• _What is needed_
Below is a listing. Copy each line of it that holds the word "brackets".

• _Data provided_
....
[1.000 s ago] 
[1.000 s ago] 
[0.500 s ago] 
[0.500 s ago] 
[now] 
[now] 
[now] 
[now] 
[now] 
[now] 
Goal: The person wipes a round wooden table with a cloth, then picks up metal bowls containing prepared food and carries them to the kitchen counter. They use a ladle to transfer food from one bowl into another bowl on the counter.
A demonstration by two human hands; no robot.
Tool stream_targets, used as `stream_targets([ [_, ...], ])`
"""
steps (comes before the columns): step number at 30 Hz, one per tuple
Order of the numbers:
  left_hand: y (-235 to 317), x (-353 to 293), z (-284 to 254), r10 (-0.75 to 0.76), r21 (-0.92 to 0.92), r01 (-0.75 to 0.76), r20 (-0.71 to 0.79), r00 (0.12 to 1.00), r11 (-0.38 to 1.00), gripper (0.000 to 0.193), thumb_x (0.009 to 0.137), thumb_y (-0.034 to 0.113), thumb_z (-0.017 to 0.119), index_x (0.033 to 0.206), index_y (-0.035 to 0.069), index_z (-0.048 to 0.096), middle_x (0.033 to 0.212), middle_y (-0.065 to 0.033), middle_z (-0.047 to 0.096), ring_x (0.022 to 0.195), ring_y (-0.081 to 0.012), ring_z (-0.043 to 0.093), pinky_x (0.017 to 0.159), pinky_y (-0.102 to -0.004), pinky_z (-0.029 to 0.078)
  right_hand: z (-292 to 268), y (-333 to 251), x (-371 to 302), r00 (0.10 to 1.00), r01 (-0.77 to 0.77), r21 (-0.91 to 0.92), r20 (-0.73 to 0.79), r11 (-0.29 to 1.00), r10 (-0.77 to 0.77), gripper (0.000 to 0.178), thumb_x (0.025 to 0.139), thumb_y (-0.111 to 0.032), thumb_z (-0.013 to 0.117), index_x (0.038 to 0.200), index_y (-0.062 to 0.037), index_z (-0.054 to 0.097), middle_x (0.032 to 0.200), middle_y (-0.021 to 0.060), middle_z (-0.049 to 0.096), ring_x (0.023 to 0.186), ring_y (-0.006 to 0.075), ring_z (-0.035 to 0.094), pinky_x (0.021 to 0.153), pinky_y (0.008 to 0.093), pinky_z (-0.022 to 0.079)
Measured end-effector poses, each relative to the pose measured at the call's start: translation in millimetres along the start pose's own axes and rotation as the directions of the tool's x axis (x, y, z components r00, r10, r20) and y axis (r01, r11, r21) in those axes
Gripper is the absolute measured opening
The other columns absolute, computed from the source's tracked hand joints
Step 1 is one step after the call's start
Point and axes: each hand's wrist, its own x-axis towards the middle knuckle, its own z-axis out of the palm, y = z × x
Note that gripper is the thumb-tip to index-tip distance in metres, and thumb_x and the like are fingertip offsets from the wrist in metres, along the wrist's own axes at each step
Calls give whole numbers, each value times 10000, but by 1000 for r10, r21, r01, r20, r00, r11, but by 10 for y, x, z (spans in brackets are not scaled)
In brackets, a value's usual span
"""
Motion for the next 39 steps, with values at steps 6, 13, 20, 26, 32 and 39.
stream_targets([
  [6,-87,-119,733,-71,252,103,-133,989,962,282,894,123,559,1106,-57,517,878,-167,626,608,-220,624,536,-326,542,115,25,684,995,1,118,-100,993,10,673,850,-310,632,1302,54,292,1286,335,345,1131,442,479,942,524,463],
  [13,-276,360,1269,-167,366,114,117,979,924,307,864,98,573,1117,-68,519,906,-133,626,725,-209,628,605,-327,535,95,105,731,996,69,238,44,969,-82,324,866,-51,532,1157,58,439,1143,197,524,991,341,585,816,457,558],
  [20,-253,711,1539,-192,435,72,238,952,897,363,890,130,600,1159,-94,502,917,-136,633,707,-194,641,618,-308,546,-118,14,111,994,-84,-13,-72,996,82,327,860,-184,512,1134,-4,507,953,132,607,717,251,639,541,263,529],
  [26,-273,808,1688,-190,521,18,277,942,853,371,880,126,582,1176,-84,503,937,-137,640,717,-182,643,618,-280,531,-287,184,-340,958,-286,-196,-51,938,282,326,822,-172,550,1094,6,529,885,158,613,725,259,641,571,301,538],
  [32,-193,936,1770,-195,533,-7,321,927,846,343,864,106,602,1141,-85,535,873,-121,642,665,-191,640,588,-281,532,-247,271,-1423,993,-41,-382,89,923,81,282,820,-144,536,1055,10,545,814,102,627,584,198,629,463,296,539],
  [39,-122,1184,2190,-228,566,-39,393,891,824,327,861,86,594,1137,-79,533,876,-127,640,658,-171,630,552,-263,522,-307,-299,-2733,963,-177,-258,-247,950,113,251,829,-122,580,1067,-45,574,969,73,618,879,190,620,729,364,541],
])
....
• _Exercise answer_
Calls give whole numbers, each value times 10000, but by 1000 for r10, r21, r01, r20, r00, r11, but by 10 for y, x, z (spans in brackets are not scaled)
In brackets, a value's usual span

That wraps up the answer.